Task description
Please reproduce all of the data exactly as it appears, but skip the pictures.

--

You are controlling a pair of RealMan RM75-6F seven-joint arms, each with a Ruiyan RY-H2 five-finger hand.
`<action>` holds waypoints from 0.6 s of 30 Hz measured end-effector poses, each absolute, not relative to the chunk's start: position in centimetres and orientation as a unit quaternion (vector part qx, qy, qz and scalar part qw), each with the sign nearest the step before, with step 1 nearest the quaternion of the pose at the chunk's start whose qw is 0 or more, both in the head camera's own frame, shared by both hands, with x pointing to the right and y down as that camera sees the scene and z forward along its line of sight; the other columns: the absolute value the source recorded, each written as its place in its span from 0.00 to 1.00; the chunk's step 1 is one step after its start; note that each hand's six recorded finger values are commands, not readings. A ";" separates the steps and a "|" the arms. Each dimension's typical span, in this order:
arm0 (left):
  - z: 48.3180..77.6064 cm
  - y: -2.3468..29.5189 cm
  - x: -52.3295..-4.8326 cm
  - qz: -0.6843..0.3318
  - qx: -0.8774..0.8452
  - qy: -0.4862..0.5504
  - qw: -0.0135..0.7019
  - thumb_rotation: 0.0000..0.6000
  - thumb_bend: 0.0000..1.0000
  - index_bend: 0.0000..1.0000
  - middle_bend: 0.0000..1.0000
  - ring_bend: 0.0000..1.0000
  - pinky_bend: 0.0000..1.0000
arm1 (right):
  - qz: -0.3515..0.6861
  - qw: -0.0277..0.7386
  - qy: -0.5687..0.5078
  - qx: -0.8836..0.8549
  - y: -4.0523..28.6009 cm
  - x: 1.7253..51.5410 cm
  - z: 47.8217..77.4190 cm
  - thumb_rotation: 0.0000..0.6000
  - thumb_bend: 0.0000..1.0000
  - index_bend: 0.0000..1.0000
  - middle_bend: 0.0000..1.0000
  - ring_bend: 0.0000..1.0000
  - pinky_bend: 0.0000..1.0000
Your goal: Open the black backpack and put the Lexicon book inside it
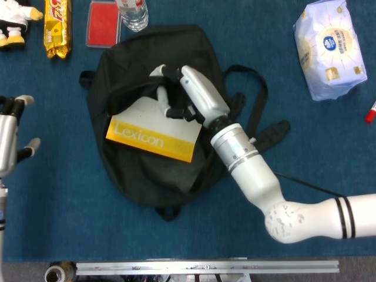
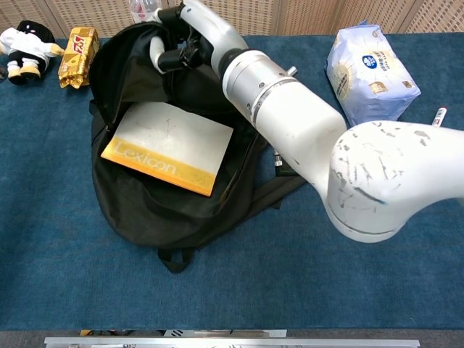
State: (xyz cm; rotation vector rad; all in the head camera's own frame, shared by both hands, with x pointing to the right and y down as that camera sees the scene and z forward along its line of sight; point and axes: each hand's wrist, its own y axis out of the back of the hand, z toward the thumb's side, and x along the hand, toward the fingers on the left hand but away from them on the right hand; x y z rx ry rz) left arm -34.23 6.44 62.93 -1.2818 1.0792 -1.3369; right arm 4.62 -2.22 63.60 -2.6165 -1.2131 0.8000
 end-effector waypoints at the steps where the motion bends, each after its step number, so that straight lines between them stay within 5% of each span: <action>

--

Exercise answer
You are controlling a pair of RealMan RM75-6F seven-joint arms, each with a Ruiyan RY-H2 five-finger hand.
`<action>` holds waypoints from 0.6 s of 30 Hz measured end-effector poses, each absolute, not relative to the chunk's start: position in centimetres and orientation as a unit quaternion (vector part qx, qy, qz and scalar part qw), each with the sign nearest the step before, with step 1 nearest the quaternion of the pose at the chunk's start whose qw is 0 or more, both in the head camera's own frame, shared by both hands, with x pointing to the right and y down as that camera sees the scene and z forward along its line of sight; the other columns: the absolute value the source recorded, each written as its place in its span from 0.00 to 1.00; the chunk's step 1 is one step after its start; note that each hand's six recorded finger values are commands, not readings. A ";" separates the steps and a "|" the arms. Each dimension's typical span, in this order:
arm0 (left):
  - z: 48.3180..77.6064 cm
  - y: -2.3468..29.5189 cm
  - x: -52.3295..-4.8326 cm
  - qz: -0.6843..0.3318
  - qx: -0.8774..0.8452
  - qy: -0.4862..0.5504
  - qw: -0.0135..0.7019
  - thumb_rotation: 0.0000..0.6000
  - thumb_bend: 0.0000..1.0000
  - index_bend: 0.0000..1.0000
  - middle_bend: 0.0000..1.0000
  - ring_bend: 0.0000..1.0000
  - pinky_bend: 0.0000..1.0000
arm1 (right):
  - qz: -0.3515..0.6861
  - qw: -0.0277..0.7386
  - qy: -0.5687..0.5078
  - qx: -0.8836..0.8549
  - y: -4.0523..28.6009 cm
  - x: 1.7253..51.5410 cm
  - z: 47.8217..77.4190 cm
  - thumb_rotation: 0.0000..0.6000
  - thumb_bend: 0.0000..1.0000
  - index_bend: 0.0000..1.0000
  - middle_bend: 0.0000..1.0000
  - ring_bend: 0.0000..1.0000
  - pinky_bend: 0.0000..1.0000
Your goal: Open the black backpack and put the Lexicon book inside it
State: (xyz cm; rotation vector rad; all in the head camera's own frame, shared by both hands, with x pointing to the right and y down as that camera sees the scene and z forward along its line of sight; point and axes: each hand's wrist, its own y axis out of the back of the hand, z toward the thumb's side, and x along the hand, toward the fingers on the left hand but away from them on the right hand; x y z rx ry rz) left arm -34.23 6.44 62.93 -1.2818 1.0792 -1.3369; right arm 4.62 -2.22 63.60 -2.6165 -1.2131 0.8000
 end-effector waypoints at the steps where the motion bends, each after its step number, so that straight lines between them stay within 5% of each span: <action>

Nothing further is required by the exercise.